At a workshop held in Hanoi on November 11 on collecting opinions on the draft law on prevention and control of harmful effects of alcohol and beer, the Department said the rate of taking alcoholic drinks among males aged from 24 to 64 increased from 69.6% to 80.3% between 2011-2015.
The rate among females rose from 5.6% to 11.2%.
The MoH’s data in 2015 showed 44.2% of men were consuming alcoholic drinks at a harmful degree and 47.9% drove vehicles after drinking.
Statistics also showed between 2005 and 2010, the average rate of using alcoholic drinks in Vietnam among people aged 15 and above nearly doubled (from 3.8 litres to 6.6 litres).
Vietnam has become the largest beer consumption country in Southeast Asia and the third largest in Asia.
Reports at the workshop also stressed drinking is one of the major reasons leading to 30% of social order disruption cases and 33.7% of domestic violence cases in Vietnam.

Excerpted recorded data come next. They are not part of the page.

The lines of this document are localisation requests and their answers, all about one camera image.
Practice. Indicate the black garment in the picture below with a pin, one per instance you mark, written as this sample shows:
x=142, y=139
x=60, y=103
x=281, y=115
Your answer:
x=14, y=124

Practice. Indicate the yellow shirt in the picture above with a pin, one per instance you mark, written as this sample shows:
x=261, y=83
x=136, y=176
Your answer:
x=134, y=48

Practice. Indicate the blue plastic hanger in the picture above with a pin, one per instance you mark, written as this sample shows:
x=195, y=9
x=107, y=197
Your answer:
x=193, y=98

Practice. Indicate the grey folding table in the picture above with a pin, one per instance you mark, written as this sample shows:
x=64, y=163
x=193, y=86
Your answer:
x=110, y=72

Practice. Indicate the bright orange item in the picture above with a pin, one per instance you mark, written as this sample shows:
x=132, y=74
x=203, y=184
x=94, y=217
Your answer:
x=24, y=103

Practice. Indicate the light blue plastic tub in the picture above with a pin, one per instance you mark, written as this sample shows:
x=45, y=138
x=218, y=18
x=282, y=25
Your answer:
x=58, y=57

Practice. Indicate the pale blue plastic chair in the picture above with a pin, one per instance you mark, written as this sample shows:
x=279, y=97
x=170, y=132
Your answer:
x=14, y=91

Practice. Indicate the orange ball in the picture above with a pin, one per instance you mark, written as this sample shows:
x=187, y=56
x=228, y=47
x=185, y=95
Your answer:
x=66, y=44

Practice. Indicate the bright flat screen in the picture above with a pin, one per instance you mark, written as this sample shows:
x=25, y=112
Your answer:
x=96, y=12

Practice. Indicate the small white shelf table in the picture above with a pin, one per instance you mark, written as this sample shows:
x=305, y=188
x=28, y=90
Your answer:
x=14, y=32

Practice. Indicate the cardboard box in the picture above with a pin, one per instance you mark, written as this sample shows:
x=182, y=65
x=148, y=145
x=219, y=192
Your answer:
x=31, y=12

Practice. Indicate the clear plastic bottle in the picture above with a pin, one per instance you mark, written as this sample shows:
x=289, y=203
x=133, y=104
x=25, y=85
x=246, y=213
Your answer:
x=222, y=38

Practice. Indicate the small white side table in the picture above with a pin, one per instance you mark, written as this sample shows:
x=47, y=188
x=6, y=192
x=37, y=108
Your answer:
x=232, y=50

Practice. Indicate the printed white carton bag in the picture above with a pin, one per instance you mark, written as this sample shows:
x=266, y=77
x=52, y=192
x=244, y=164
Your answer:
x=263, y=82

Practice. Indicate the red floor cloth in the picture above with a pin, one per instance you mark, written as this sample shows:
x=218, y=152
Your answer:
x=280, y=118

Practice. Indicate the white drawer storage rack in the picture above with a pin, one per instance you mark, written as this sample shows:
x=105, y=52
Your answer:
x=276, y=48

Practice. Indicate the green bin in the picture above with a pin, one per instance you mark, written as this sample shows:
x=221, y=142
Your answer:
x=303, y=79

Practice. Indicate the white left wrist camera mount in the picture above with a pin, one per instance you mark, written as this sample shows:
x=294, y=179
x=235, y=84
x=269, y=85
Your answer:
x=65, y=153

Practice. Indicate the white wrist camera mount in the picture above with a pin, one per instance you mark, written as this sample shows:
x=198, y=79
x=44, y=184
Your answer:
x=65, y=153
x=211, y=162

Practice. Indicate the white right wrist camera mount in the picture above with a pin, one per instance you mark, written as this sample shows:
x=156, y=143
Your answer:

The direct economic costs to treat six common types of cancer in Vietnam, five of which are related to alcoholic drinks, amount to VND25 trillion (US$1.12 billion), or 0.22% of national GDP in 2012. Of the costs, 42.4% was shouldered by families, 27.7% by the health insurance and 17.1% by the government.
According to a survey by the University of Public Health in 2014 at over 700 places selling alcoholic drinks in Hanoi, HCM City and Danang, up to 93% of them hang advertisement boards outside the shop and 8.2% of shops still publicly advertising alcoholic drinks of more than 15 degrees, which is banned by law.
Participants at the workshop recommended the government to soon complete the draft law on prevention and control of harmful effects of a lcohol and beer, and the National Assembly put the law on its law building agenda in 2017.
They also called for the revision of the law on special consumption tax on tobacco and alcoholic drinks.